Task instructions => Pick out the lines below that contain the string "yellow" and copy them all.

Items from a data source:

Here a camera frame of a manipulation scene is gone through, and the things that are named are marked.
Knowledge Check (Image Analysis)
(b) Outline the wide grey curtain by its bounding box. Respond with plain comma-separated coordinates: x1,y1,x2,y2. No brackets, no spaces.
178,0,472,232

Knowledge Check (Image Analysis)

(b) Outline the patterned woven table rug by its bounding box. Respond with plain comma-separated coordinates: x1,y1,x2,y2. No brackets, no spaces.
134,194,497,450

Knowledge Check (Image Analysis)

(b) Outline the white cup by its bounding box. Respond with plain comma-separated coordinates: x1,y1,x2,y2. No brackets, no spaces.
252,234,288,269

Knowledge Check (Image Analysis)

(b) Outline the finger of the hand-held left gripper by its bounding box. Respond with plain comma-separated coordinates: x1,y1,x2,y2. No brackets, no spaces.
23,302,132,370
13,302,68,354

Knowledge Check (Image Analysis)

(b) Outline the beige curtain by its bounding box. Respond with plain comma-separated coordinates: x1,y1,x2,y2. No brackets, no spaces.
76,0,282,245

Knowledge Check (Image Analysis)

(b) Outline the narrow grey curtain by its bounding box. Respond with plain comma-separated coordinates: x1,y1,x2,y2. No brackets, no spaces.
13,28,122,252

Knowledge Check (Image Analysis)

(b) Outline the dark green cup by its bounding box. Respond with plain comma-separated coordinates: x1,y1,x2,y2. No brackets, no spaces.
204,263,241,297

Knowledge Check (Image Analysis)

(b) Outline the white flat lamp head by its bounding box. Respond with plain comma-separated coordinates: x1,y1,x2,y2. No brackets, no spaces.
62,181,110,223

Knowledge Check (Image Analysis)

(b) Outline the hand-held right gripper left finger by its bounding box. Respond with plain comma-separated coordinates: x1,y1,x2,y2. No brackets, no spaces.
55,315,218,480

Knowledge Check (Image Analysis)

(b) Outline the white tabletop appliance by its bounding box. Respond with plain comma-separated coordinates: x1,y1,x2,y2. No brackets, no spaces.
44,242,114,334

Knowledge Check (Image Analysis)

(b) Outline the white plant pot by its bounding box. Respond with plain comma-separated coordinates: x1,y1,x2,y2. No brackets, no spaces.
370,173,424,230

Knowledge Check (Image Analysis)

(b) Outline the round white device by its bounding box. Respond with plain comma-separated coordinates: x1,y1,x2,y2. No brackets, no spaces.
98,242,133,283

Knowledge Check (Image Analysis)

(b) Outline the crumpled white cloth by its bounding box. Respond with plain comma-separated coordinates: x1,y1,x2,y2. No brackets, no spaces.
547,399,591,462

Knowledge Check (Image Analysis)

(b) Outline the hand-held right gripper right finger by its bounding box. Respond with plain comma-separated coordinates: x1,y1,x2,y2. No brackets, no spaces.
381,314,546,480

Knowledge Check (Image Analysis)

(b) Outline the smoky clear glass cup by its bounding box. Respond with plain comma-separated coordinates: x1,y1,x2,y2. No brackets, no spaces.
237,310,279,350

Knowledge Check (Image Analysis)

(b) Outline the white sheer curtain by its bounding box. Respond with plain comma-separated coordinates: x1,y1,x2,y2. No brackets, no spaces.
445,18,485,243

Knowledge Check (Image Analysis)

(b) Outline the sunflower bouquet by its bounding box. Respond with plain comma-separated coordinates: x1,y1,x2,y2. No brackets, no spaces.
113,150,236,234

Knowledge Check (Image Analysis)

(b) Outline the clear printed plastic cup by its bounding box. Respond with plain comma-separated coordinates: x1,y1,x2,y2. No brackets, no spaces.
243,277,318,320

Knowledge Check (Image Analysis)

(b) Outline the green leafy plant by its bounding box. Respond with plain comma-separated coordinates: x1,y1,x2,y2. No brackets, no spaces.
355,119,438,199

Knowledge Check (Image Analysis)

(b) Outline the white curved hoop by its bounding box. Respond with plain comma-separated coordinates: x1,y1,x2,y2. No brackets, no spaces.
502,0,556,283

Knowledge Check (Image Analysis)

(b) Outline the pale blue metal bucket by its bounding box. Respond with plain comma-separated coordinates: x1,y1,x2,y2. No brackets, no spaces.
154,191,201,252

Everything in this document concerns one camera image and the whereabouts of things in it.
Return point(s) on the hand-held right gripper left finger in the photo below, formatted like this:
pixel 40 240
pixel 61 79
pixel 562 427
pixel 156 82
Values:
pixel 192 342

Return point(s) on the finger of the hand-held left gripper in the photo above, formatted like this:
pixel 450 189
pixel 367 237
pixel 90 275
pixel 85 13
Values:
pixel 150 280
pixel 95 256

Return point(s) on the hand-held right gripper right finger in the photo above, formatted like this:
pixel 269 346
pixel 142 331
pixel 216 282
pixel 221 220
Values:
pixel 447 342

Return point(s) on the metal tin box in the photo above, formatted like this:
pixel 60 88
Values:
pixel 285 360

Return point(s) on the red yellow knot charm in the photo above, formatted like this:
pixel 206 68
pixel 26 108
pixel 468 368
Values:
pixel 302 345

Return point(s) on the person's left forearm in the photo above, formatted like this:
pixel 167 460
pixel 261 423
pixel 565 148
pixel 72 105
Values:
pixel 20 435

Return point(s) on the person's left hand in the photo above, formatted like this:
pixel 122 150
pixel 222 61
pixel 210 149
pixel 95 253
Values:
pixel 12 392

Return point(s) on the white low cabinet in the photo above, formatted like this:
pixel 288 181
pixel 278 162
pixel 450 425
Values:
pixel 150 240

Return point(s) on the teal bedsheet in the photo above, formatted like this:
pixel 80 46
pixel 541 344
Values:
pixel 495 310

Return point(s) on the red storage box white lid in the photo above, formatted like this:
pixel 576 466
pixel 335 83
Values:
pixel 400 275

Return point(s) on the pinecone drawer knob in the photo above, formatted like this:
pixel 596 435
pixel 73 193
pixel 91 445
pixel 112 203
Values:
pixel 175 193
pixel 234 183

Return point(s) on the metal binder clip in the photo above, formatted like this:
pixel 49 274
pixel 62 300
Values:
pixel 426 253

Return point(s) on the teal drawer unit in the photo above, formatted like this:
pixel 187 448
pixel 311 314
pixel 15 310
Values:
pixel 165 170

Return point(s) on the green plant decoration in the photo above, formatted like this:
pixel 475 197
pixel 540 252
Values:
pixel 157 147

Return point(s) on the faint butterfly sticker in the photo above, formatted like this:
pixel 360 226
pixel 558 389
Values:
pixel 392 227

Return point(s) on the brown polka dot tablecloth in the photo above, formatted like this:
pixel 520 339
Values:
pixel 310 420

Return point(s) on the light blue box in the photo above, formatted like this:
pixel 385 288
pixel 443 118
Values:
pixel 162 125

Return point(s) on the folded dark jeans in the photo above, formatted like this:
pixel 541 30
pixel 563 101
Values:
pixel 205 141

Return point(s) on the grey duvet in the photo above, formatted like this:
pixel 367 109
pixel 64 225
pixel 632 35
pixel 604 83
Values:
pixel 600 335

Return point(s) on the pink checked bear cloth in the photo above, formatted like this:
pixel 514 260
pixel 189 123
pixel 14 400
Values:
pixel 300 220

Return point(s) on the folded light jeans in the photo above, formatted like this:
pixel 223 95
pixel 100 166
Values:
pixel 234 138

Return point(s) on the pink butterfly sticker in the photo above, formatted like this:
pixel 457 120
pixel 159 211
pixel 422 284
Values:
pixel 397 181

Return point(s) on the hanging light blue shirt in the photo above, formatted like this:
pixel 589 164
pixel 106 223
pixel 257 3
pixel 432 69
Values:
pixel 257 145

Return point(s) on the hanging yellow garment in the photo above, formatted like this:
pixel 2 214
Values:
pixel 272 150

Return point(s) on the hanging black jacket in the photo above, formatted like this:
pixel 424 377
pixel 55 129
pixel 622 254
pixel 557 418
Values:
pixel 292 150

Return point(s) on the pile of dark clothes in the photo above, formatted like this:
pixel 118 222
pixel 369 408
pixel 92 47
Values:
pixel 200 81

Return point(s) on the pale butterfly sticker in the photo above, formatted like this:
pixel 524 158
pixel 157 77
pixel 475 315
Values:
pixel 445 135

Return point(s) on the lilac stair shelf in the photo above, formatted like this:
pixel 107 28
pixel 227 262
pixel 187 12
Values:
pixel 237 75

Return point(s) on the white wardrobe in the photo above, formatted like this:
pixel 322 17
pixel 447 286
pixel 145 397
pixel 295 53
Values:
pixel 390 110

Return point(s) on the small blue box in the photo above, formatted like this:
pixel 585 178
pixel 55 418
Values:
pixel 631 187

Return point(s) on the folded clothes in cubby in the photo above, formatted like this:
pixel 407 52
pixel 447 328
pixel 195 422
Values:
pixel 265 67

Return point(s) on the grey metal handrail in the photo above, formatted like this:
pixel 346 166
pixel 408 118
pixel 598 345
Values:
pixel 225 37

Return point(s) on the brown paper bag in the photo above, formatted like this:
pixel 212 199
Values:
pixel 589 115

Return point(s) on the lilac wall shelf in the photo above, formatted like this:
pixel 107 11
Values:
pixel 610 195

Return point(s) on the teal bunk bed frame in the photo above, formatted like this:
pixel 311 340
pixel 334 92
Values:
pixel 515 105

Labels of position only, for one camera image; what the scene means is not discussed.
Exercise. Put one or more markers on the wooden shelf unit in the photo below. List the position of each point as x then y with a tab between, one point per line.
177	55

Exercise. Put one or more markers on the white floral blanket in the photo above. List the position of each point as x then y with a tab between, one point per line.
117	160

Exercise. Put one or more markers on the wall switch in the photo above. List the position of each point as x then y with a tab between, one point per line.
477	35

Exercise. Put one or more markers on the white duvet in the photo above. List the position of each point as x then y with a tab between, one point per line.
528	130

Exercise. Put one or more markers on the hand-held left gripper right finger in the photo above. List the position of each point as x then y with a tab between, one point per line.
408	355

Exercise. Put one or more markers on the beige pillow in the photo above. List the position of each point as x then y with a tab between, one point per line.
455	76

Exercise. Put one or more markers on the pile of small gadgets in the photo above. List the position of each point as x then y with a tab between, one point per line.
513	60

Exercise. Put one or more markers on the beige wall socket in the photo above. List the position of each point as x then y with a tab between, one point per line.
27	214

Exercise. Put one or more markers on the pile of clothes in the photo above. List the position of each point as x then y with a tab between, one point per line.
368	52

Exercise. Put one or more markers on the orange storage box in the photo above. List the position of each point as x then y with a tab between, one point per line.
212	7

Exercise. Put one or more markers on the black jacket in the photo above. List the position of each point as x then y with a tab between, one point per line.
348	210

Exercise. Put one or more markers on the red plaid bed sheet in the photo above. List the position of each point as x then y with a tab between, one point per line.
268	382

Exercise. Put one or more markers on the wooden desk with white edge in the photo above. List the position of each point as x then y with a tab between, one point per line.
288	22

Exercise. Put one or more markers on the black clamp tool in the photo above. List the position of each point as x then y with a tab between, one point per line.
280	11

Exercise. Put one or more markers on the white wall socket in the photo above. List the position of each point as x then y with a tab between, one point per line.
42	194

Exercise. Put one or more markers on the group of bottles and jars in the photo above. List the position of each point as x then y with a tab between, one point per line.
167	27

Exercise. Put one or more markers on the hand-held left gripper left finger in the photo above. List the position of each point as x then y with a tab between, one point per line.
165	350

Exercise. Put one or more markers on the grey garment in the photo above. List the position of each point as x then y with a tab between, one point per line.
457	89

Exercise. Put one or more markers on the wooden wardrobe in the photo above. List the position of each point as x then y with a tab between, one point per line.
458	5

Result for this exercise =>
Return point(s) on the red yellow knot charm in the photo above, formatted like this:
Return point(s) on the hanging yellow garment in the photo above, formatted like this:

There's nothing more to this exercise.